Qui Bolzano, quanto ci ha insegnato il Sinodo!

Il Sinodo della diocesi di Bolzano-Bressanone si chiude martedì 8 dicembre. Lo stesso giorno si apre l’Anno Santo straordinario dedicato alla misericordia. Una coincidenza imprevista. Anche quando alla fine del 2012 mons. Ivo Muser, vescovo da neanche un anno e mezzo, annunciò l’intenzione di chiamare la sua diocesi ad un cammino sinodale, nessuno intuiva che la Chiesa cattolica sarebbe di lì a poco stata interessata dalla duplice scossa di uno stesso sisma. L’11 febbraio 2013, di fronte ai cardinali attoniti, Papa Benedetto avrebbe annunciato le sue dimissioni. Il 13 marzo successivo quegli stessi porporati avrebbero eletto Papa Francesco, uomo venuto “dalla fine del mondo” a rinnovare una Chiesa che il cardinale Ratzinger, nelle sue meditazioni per la Via Crucis del 2005, aveva definito “una barca che fa acqua da tutte le parti”.
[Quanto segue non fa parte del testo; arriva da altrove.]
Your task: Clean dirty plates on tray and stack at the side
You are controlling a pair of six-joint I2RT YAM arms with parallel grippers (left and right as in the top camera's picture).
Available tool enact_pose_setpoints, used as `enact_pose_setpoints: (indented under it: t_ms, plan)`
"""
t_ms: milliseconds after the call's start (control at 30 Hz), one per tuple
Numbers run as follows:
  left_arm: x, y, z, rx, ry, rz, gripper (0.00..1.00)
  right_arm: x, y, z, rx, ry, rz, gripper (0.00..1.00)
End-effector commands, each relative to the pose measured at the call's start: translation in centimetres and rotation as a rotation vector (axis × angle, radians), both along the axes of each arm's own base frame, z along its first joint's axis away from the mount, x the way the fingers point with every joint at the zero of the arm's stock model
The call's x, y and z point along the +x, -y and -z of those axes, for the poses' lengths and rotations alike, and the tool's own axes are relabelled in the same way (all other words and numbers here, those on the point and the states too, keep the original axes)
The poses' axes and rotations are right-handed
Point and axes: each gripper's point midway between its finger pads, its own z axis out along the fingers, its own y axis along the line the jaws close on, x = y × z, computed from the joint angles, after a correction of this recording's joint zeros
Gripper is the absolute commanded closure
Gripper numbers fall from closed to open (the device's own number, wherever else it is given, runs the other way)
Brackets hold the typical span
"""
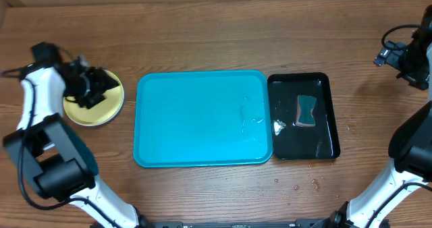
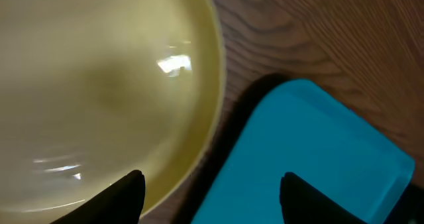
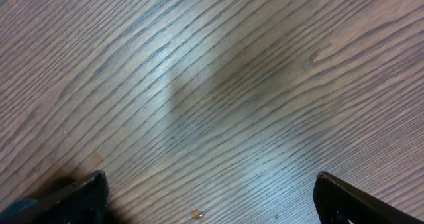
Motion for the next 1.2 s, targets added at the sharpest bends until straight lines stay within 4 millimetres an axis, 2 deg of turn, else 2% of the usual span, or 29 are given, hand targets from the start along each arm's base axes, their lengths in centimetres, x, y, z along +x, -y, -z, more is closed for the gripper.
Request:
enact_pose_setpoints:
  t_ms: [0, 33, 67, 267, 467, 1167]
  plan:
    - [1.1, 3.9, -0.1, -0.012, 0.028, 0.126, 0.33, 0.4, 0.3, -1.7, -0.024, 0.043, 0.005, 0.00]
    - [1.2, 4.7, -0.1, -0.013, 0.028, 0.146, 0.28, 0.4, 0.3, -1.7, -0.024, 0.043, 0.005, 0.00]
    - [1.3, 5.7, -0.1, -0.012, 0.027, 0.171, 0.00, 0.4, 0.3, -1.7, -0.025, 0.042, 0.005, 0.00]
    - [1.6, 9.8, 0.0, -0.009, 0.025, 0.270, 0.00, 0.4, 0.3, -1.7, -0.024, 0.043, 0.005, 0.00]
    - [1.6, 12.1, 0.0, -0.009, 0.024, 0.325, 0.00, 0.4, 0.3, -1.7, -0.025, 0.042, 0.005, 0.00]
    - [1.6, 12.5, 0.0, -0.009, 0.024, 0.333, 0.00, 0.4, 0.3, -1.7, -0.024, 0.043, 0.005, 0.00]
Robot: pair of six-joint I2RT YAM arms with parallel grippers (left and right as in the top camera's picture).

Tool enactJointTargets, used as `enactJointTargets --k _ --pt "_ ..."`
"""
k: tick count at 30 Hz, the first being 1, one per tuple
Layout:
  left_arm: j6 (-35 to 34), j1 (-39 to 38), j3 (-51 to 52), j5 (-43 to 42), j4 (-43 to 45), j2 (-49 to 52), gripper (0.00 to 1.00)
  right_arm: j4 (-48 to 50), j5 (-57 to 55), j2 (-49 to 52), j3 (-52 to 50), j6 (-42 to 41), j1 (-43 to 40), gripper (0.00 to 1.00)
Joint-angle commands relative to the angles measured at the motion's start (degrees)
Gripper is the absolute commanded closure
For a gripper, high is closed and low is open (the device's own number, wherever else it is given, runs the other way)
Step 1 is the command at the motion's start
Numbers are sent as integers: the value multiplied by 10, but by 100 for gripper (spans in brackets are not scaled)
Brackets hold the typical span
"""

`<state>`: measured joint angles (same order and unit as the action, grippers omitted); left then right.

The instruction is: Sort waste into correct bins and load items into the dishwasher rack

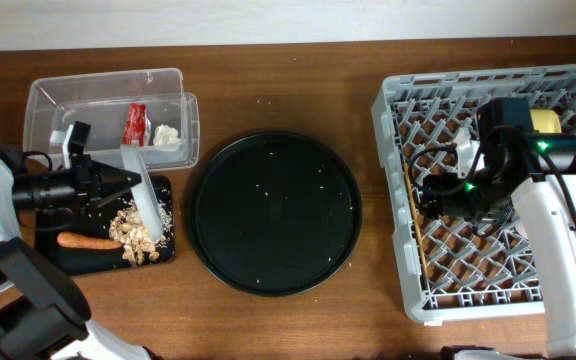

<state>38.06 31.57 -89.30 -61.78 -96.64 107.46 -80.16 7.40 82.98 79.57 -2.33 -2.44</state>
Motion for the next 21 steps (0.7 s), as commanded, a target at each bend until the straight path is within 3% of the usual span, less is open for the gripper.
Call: enactJointTargets --k 1,2,9,13,15,17,21 --pt "-33 19 3 -17 27 -11 100 -3 -5 -1 8 6 -2 14" --pt "2 24 3 -25 14 -14 100 -3 -5 -1 8 6 -2 13" --pt "-7 33 3 -34 -1 -19 100 -7 -5 -1 8 6 -2 13" --pt "-15 -75 -2 -33 10 -79 100 -7 -5 -1 8 6 -2 13" --pt "-154 -169 -8 41 104 -103 100 -6 -5 -1 8 6 -2 13" --pt "-323 -313 -7 218 231 -106 100 -7 -5 -1 8 6 -2 13" --pt "-416 -566 -7 460 311 -90 100 -7 -5 -1 8 4 -2 13"
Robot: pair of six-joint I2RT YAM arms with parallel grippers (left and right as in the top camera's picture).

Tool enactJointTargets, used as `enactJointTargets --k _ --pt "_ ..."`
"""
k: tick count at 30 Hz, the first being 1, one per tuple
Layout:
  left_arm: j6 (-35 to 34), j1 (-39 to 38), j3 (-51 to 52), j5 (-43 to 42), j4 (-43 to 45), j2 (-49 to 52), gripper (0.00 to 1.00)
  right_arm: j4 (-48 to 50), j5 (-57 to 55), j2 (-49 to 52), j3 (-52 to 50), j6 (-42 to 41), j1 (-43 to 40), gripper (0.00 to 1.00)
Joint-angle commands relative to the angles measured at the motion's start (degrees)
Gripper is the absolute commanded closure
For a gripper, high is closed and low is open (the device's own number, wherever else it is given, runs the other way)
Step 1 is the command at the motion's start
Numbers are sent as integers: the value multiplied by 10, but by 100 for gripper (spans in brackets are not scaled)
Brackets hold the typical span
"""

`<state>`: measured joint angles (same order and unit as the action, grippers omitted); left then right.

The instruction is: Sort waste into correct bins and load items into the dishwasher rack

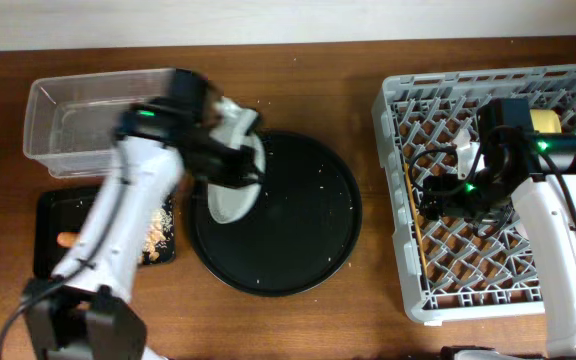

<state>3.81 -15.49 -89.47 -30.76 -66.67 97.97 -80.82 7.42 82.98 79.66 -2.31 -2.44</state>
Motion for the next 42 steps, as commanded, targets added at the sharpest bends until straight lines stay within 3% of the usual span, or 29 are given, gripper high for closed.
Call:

Questo il contesto in cui si è svolto in Alto Adige, per due anni, il Sinodo diocesano, il secondo per la diocesi di Bolzano-Bressanone (il primo si era tenuto dal 1970 al 1973). “Sulla sua parola, con gioia e speranza” è il motto proposto dal vescovo Muser, anche in questo caso un’eco dei nuovi percorsi della Chiesa universale, avviati da papa Bergoglio a partire dalla gioia della Buona Notizia, l'Evangelii gaudium.

Il primo pregio del Sinodo è stato quello di rimettere in moto il dialogo. Si è inaugurato, già a fine 2013, con una fase di ascolto. In tutta la diocesi le persone si sono riunite in appositi incontri, aperti a tutti, allo scopo di raccogliere i temi da mettere all’ordine del giorno. Un processo che ha coinvolto migliaia di donne e uomini e che già di per sé ha suscitato partecipazione. Fin da subito è stato messo in chiaro che non esistono nella comunità cristiana “temi tabù”. Si può e si deve parlare di tutto, anche se, nel prendere le decisioni, vanno poi rispettati ruoli e competenze. Così nel formare le dodici commissioni tematiche che hanno lavorato ai primi documenti programmatici, una di esse è stata incaricata di trattare quegli argomenti (il celibato, l’accesso ai sacramenti ecc.) che non sono di competenza di una singola diocesi, in modo da dare comunque un contributo al cammino di riflessione della Chiesa universale.

Lo “stile sinodale” si manifesta nel fatto che il Sinodo è davvero un camminare insieme. Nulla è stato prestabilito, tranne i tempi. Per alcuni troppo brevi per poter parlare di tutto in maniera approfondita. Di fatto alcune questioni sono rimaste in superficie, trattate in modo insufficiente. Alcune soluzioni sono ancora inadeguate richiederanno di essere integrate. E tuttavia è proprio lo “stile sinodale” che permetterà, anche a Sinodo concluso, di riprenderle in mano nelle sedi opportune.

Il Sinodo è stato scuola di convivenza. Sia tra persone che la pensano diversamente che tra gruppi linguistici. In verità non tutti hanno retto e qualcuno si è ritirato. Chi però ha continuato il cammino ha potuto vivere non solo la fatica, ma soprattutto la gioia del dialogo. Per la prima volta tutta la diocesi era riunita senza “sezioni linguistiche” e tra i risultati pratici di questo “percorso fatto insieme” (syn-odos) ci sarà un processo di unificazione di ciò che oggi ancora, sul piano pastorale, viaggia su binari paralleli, con la difficoltà di trovare momenti di incontro.

L’attuazione del Sinodo, in modo imprevisto ma molto opportuno, avverrà nel segno della misericordia.